Say you like to make your objects Persistent Ignorant and share to clients, then create a DAO pattern for the communication between Client - DAO - L2S Objects, this is a question for disconnected design using Linq 2 SQL. Supposed that the POCO's using the client should be as much as primitive as they can be without dependencies (EntityRef<>, EntitySet<>, Attributes, etc.), and ofcourse you could cast the L2S object into the POCO with the appropriate DATA.
Any help and any corrections on the concept would be really helpful!
I would be tempted to say "wait until EF in .NET 4.0", which has much improved POCO support (compared to EF current) and hopefully a POCO T4 template in VS2010.
At the moment SqlMetal will emit rich objects; while LINQ-to-SQL can work on POCO types, you would have to write the POCOs yourself, or use xslt / T4 / whatever on the dbml.

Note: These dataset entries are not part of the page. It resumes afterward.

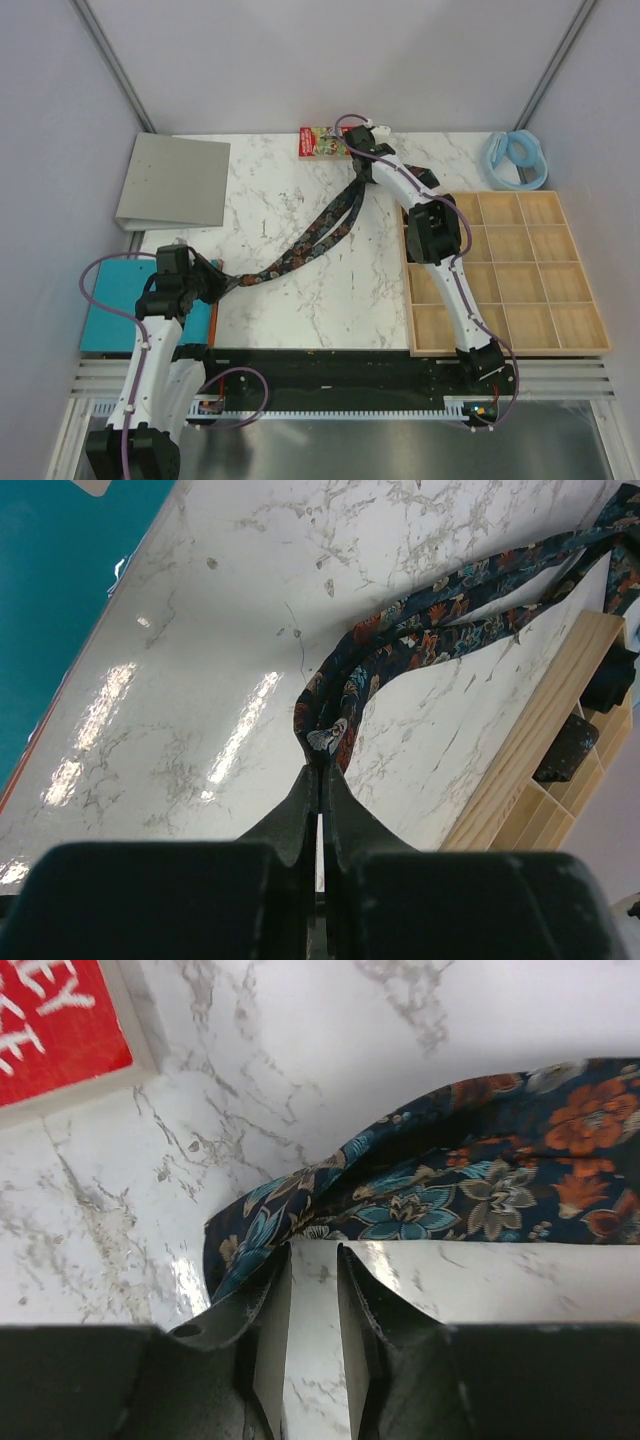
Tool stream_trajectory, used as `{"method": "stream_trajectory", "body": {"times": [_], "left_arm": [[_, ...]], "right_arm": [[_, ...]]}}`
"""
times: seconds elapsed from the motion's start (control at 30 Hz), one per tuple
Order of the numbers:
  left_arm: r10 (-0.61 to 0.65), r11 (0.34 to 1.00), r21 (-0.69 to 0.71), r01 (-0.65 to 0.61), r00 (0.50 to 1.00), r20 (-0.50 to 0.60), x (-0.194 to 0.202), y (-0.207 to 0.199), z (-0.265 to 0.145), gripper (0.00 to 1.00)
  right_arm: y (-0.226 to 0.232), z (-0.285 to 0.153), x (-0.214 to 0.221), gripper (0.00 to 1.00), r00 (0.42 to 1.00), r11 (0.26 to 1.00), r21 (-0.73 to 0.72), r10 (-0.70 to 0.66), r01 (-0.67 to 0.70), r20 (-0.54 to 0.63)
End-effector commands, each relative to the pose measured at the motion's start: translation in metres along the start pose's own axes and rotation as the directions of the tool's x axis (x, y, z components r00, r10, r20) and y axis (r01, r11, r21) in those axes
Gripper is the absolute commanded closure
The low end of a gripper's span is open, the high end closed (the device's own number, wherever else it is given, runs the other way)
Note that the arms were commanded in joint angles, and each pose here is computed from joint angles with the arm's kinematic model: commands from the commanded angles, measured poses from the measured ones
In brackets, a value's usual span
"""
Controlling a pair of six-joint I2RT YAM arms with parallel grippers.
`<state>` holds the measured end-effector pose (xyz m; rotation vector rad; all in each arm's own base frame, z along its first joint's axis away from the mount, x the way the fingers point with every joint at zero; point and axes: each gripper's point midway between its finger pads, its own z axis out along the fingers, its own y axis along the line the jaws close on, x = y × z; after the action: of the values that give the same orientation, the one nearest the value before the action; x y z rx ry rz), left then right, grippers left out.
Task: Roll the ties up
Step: Flatten out the tie at the center of the board.
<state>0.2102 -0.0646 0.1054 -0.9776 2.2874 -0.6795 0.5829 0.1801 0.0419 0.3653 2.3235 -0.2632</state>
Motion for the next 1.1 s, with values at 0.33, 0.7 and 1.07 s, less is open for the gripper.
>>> {"method": "stream_trajectory", "body": {"times": [0.33, 0.7, 1.07], "left_arm": [[0.016, 0.997, 0.082, -0.015, 1.0, -0.009, 0.001, -0.019, -0.014, 0.98], [0.098, 0.986, 0.123, -0.108, 0.991, 0.09, -0.022, -0.042, -0.034, 0.98], [0.112, 0.986, 0.113, -0.123, 0.989, 0.099, -0.03, -0.049, -0.035, 0.98]], "right_arm": [[0.019, 0.009, -0.002, 0.55, 0.988, 0.974, -0.164, 0.151, -0.156, -0.042], [-0.07, 0.008, -0.002, 0.21, 0.857, 0.788, -0.339, 0.454, -0.514, -0.244], [-0.117, 0.049, -0.023, 0.18, 0.893, 0.856, -0.264, 0.405, -0.445, -0.195]]}}
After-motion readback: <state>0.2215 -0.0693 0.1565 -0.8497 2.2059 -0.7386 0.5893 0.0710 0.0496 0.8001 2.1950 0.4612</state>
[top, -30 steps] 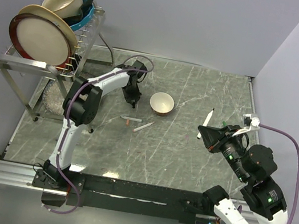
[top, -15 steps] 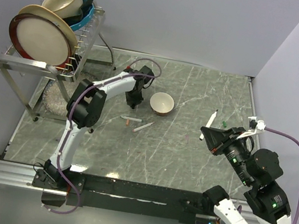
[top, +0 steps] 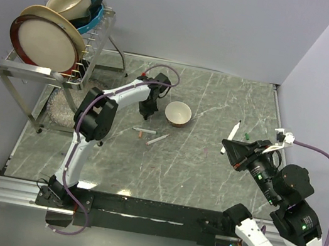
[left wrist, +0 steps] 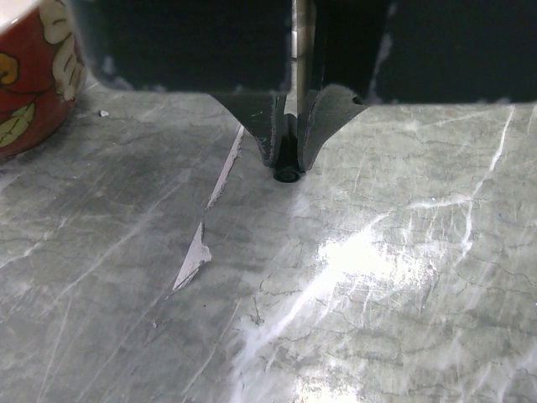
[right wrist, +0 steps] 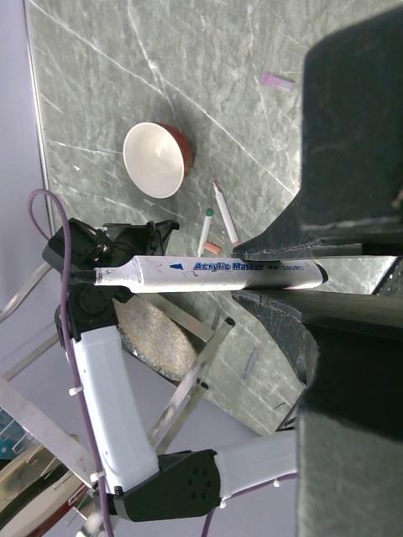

SqlMetal can emit an XML mapping file from an input DBML file via the /map[:file] switch. This removes attributes from the generated class files, which is a step closer to POCO - you just have to remember to initialize your data context instances from the XML mapping file.
Removing EntitySet<T> and EntityRef<T> references is harder, and I'm not sure it's something I would recommend as you would lose a lot of useful functionality. However, it is possible - you need to manually manipulate the DBML file that you pass to SqlMetal by removing all <Association> elements. You could do this using LINQ to XML as a custom step in your build process, for example.
This would basically disable associations in the output mapping file and classes, as SqlMetal will only generate EntitySet / EntityRef code for <Association> mappings. You lose the ability to manage parent-child relationships automatically though.
That would give you a pretty close POCO pattern - the only other thing you would get is the INotifyPropertyChanging implementation, but I think you could justify hanging onto that as it is fairly generic.
If that doesn't meet your needs then you could look at doing your own code generation - check out T4 templates for LINQ to SQL which works in VS 2008 and is based on SqlMetal, but you have the option to totally customize the output to suit your needs as it uses T4 for template specification and output generation.
We also use Linq2Sql and need to write own model classes from L2S results. After lot of googling I've found T4 POCO Templates for Linq2Sql and EF which uses .dbml or .edmx files as a source and create own POCO entities.
Link to download at the bottom of the article or duplicated here.
We used it as a base and then customized it for our needs.